Looking at the listing below, retype exactly the lines starting at the one containing "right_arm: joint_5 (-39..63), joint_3" and ending at the one containing "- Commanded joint", both included, and nothing else.

--*--

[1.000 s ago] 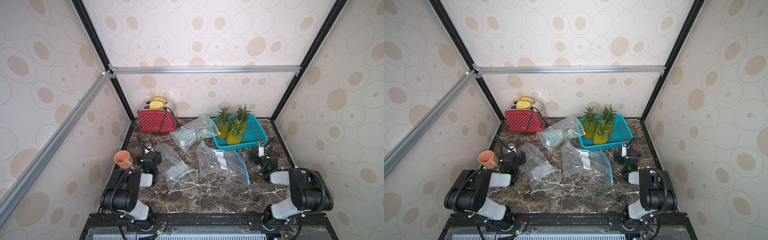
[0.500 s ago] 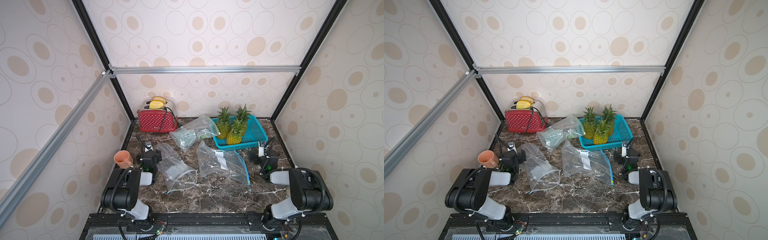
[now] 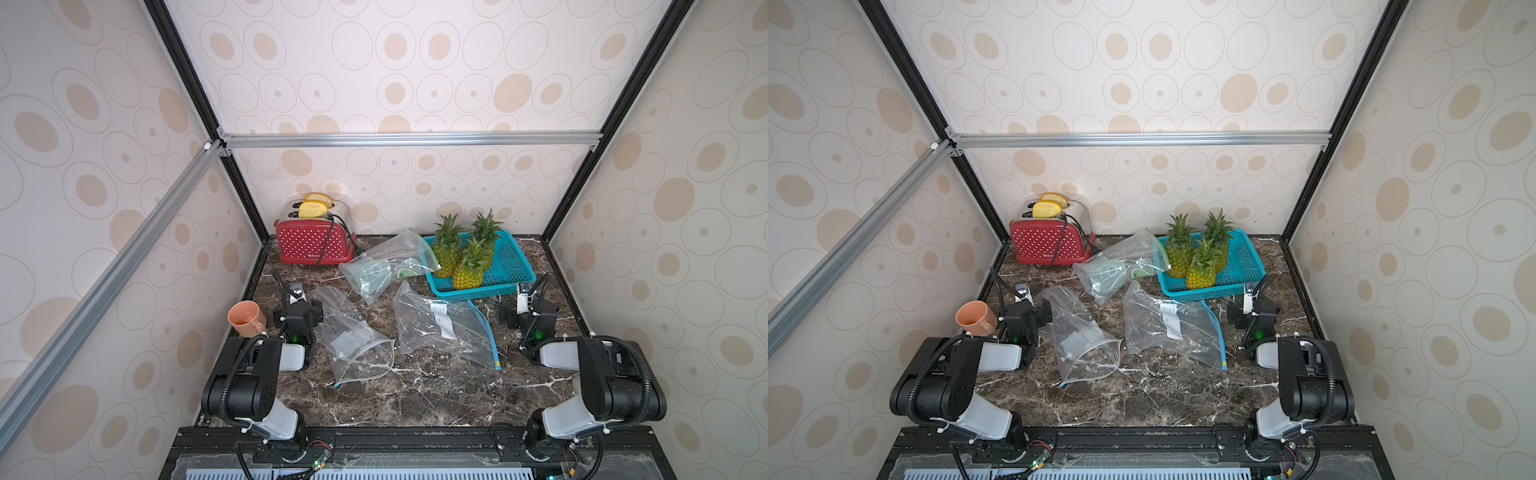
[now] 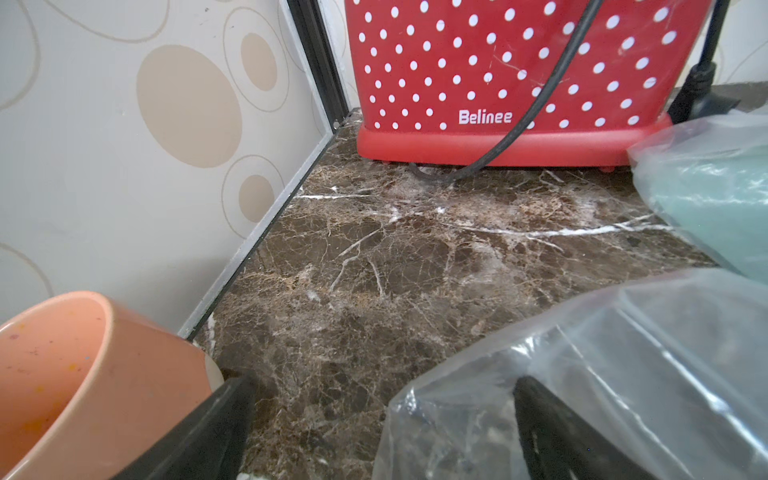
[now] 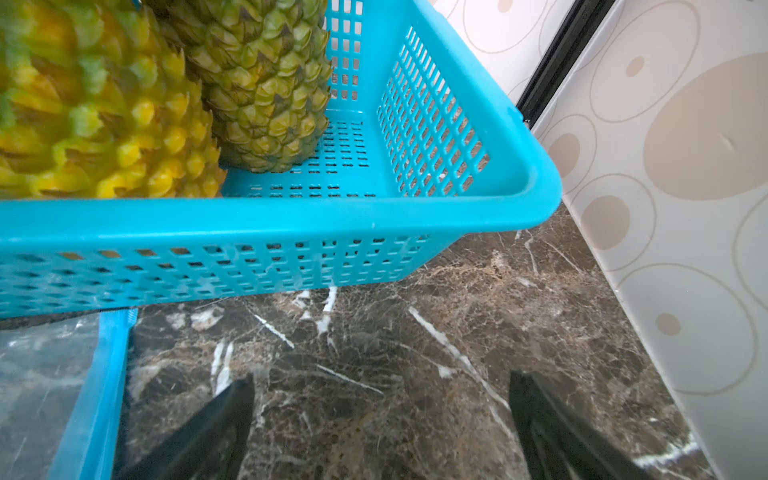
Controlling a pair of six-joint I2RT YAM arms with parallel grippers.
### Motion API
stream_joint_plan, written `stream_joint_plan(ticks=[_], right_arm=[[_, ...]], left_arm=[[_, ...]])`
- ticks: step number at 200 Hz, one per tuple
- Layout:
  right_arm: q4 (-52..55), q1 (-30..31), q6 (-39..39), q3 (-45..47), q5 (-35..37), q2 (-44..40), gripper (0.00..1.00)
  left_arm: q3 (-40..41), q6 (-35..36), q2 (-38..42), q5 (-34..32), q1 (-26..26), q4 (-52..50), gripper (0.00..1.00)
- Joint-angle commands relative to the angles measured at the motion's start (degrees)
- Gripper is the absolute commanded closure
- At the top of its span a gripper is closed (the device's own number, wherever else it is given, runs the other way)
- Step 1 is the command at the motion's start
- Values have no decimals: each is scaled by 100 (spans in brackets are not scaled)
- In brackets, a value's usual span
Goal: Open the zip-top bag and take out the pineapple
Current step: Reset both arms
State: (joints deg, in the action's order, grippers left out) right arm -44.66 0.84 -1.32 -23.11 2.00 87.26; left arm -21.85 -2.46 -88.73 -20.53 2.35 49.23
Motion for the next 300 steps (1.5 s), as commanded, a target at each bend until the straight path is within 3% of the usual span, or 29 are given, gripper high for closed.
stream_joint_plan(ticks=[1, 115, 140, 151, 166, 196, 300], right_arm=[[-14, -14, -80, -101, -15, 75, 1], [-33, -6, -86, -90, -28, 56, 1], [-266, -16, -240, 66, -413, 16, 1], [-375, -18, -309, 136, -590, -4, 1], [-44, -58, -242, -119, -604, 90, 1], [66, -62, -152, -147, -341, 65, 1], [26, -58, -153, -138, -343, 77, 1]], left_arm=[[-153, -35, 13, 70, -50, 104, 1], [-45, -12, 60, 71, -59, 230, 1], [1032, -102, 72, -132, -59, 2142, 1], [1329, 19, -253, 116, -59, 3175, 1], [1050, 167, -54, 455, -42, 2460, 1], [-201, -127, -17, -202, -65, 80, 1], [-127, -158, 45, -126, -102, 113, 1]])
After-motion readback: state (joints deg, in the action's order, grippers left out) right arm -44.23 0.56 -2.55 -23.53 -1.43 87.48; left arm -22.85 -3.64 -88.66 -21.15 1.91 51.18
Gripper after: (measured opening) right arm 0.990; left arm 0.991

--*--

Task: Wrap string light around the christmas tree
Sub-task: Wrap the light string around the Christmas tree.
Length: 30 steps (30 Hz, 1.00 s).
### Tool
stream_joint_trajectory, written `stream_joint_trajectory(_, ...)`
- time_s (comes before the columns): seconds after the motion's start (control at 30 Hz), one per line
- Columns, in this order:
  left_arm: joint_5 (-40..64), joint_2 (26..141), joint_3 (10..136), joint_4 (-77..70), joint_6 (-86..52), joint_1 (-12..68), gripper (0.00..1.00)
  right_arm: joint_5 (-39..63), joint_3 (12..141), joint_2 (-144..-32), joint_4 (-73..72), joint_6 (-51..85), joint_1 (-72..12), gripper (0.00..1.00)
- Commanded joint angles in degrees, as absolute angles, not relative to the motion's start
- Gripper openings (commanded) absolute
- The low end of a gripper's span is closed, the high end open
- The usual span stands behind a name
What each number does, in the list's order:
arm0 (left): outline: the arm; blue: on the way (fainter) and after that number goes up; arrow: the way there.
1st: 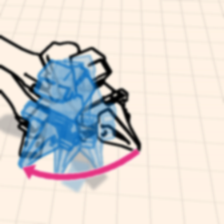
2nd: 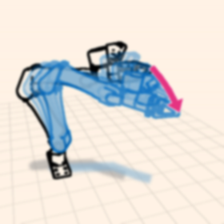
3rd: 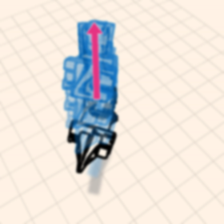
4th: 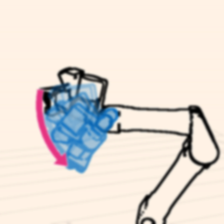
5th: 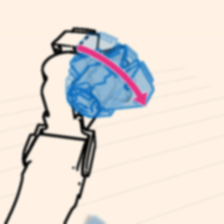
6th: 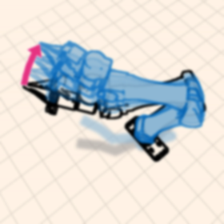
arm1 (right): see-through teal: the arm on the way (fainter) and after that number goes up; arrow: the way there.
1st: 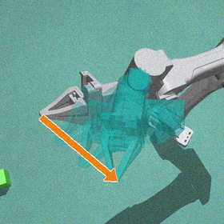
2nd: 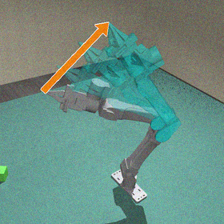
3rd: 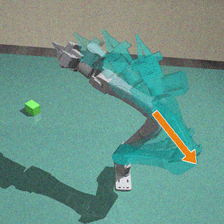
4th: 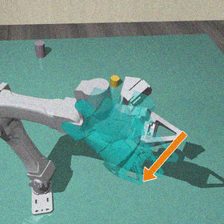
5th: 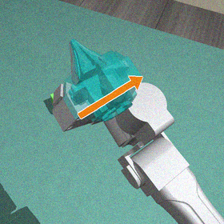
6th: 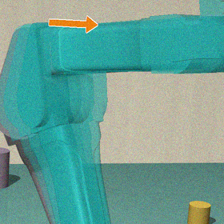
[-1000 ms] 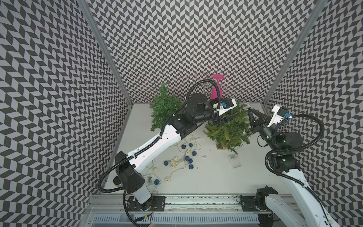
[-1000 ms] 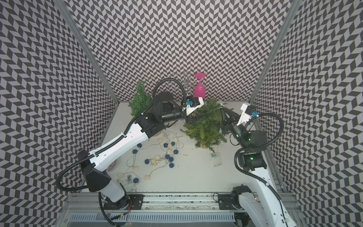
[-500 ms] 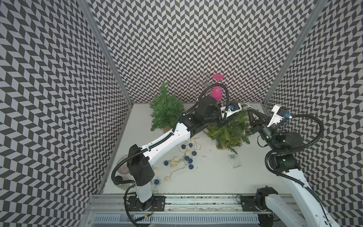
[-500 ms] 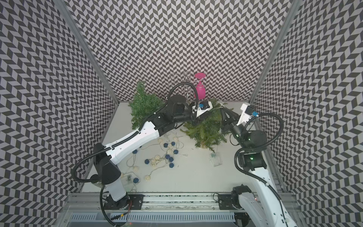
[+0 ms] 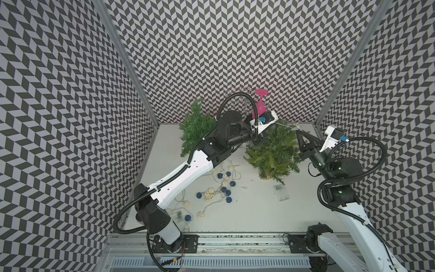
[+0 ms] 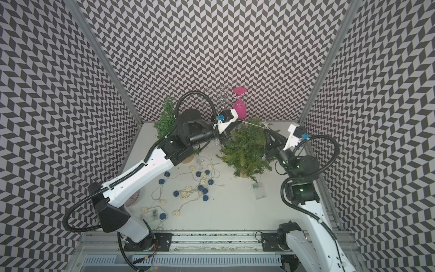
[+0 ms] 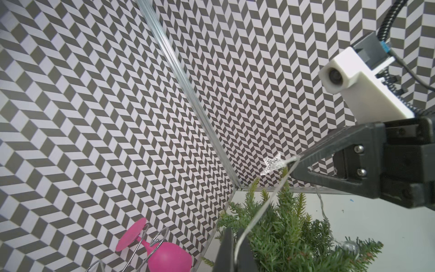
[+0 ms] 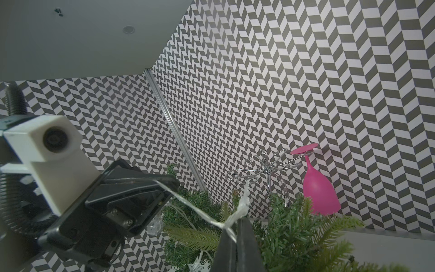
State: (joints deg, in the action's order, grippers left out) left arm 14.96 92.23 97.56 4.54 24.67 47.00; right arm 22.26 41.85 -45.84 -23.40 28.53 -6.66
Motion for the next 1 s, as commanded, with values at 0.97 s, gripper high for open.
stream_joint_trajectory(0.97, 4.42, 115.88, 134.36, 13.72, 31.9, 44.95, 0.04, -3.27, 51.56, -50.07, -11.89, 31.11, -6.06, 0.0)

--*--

SOLUTION |
  right_arm: joint_5 (-39..63), joint_3 (12..141), joint_2 (-144..-32), joint_4 (-73..72), joint_6 (-51..85), joint_1 (-72..12), gripper (0.00..1.00)
- Commanded joint angles in degrees, as absolute angles, not relative to the motion's start

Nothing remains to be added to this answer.